Malgré l’abrogation de l’alinéa 12(1)b) en 1985, on soupçonne que les autres mesures législatives contenues dans le projet de loi C-31 ne répondent pas aux conditions requises relativement aux droits de la personne. La question la plus préoccupante concerne les femmes qui ont perdu leur statut d’Indienne avant 1985 : contrairement à ceux de leurs frères et de leurs cousins qui ont aussi épousé des personnes non inscrites, ces femmes n’ont pas la possibilité de transmettre le statut d’Indien à leurs enfants et à leurs petits-enfants. L’absence de dispositions portant sur le partage des biens matrimoniaux constitue, comme nous l’avons noté précédemment, un autre problème très préoccupant en ce qu’il porte grandement préjudice aux femmes des Premières nations.
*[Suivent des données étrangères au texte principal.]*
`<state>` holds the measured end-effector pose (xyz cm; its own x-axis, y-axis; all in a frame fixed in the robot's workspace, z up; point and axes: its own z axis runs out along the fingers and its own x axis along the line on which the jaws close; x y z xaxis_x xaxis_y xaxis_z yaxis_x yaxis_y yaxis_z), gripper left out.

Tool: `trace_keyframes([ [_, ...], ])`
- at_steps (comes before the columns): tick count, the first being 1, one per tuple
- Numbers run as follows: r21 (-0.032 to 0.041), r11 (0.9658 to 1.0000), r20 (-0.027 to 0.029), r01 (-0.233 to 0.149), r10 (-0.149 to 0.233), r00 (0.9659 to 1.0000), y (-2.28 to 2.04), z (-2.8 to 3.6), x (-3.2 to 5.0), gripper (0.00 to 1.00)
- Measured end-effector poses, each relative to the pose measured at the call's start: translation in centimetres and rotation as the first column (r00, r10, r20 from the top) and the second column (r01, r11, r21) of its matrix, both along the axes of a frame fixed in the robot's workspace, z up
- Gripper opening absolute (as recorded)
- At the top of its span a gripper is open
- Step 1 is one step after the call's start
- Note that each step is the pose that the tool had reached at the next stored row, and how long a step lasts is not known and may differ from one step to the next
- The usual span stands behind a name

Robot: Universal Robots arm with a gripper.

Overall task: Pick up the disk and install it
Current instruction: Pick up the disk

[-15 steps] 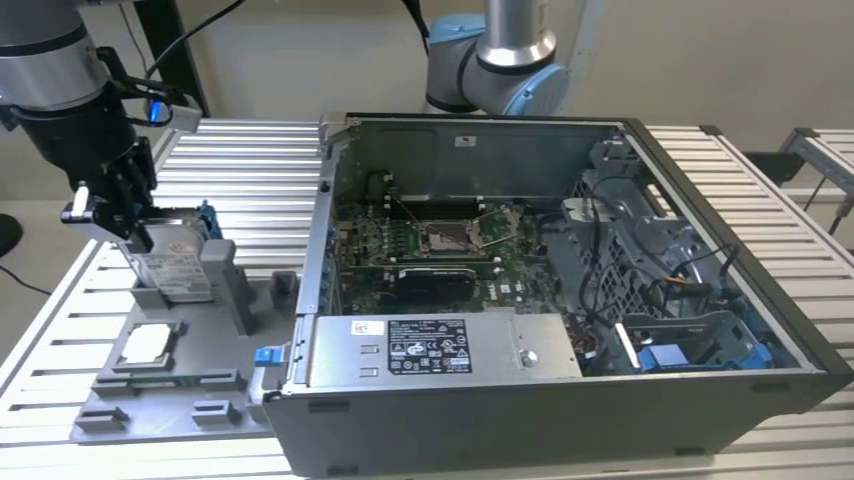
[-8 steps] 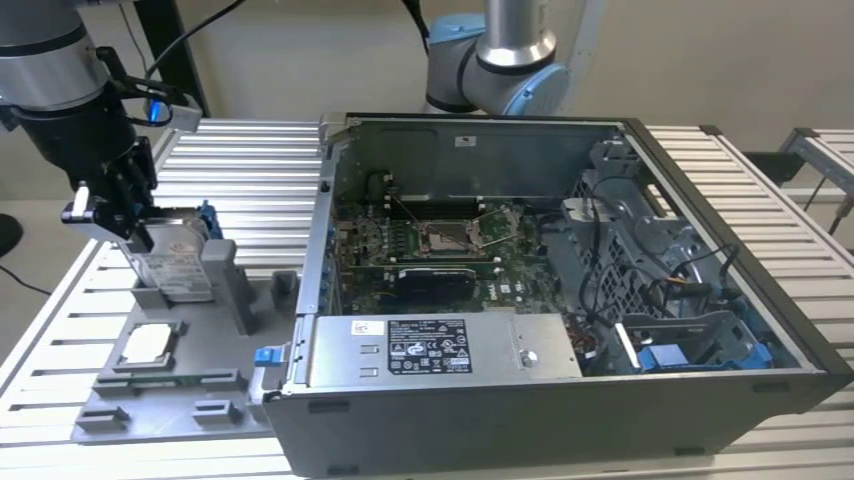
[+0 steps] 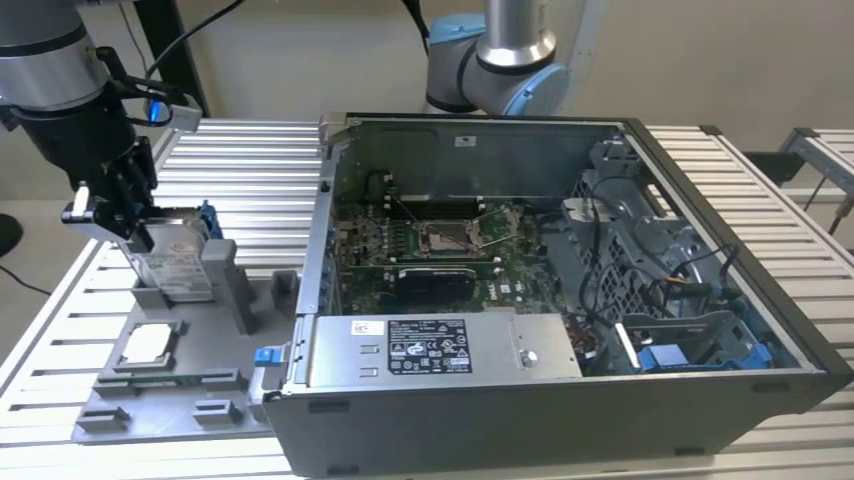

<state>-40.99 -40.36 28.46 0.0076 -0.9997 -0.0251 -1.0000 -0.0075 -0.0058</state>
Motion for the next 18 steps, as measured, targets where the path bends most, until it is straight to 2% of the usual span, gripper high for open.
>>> trace_keyframes([
  [3, -0.0018, 1.0000, 0.0000, 0.000, 0.000, 1.0000, 0.14, 0.00, 0.00, 0.00],
  [18, -0.0026, 1.0000, 0.0000, 0.001, -0.001, 1.0000, 0.19, 0.08, 0.00, 0.00],
])
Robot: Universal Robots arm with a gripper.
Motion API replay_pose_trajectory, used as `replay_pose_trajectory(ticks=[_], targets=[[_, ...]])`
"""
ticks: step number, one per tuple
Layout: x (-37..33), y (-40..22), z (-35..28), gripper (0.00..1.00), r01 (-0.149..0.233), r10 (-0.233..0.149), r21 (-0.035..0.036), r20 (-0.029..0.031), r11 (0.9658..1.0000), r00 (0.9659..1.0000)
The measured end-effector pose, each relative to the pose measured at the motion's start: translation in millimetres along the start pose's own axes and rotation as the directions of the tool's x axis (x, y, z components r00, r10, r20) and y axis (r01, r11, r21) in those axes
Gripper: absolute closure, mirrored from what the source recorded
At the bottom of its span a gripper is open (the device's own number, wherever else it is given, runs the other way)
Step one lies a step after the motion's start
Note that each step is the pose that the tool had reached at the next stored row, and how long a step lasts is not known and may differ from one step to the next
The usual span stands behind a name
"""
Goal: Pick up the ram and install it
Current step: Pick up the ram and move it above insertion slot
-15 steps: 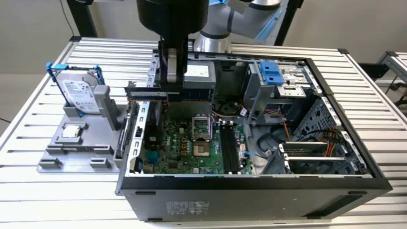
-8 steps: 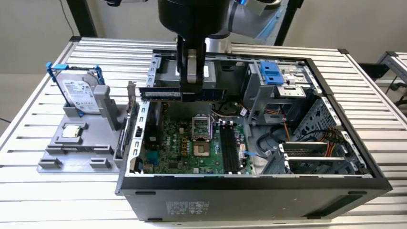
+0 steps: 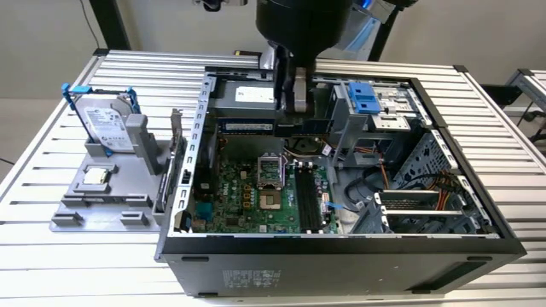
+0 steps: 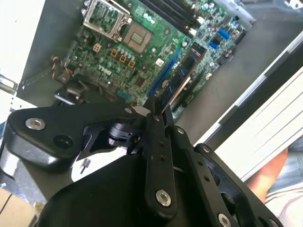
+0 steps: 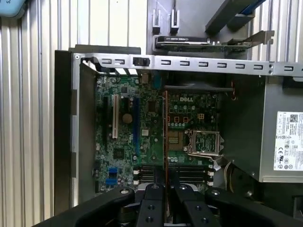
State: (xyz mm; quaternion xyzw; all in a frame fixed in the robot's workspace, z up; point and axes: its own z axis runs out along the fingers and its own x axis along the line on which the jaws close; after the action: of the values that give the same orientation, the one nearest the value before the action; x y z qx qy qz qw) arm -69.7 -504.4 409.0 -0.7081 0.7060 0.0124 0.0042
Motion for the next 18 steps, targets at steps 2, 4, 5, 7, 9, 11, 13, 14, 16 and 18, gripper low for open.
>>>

Il existe en outre toute une gamme de questions susceptibles de soulever des préoccupations au plan des droits de la personne.

Le présent rapport n’a pas pour objet de faire l’examen détaillé de ces questions. D’ailleurs, il n’est pas certain que ces dernières pourraient servir de substrat au dépôt d’une plainte sous le régime de la Loi. Comme c’est le cas pour toutes les affaires dont elle est saisie, la Commission se devrait d’examiner le bien-fondé de chaque plainte à la lumière de la Loi et de la jurisprudence. Dans l’éventualité de l’abrogation de l’article 67, la Commission donnerait suite à ces plaintes jusqu’aux limites permises par la Loi.

Toutefois, la Commission privilégierait que le gouvernement adopte une approche proactive en vue de prévenir la discrimination sans attendre le dépôt de plaintes et la conclusion d’instances susceptibles de s’étendre sur de longues périodes. Par conséquent, la Commission presse le gouvernement de procéder avec elle, de concert avec les Premières nations et les autres organismes concernés, à l’examen des dispositions de la Loi sur les Indiens et des politiques et programmes applicables afin de veiller à ce qu’ils n’entrent pas en conflit avec la Loi canadienne sur les droits de la personne et les autres règles pertinentes de droit interne ou de droit international relatives à ces droits. Cet examen devrait être axé notamment sur l’incidence du projet de loi C-31 et sur les mesures permettant de traiter équitablement les questions d’appartenance et de droit au statut pour toutes les parties intéressées.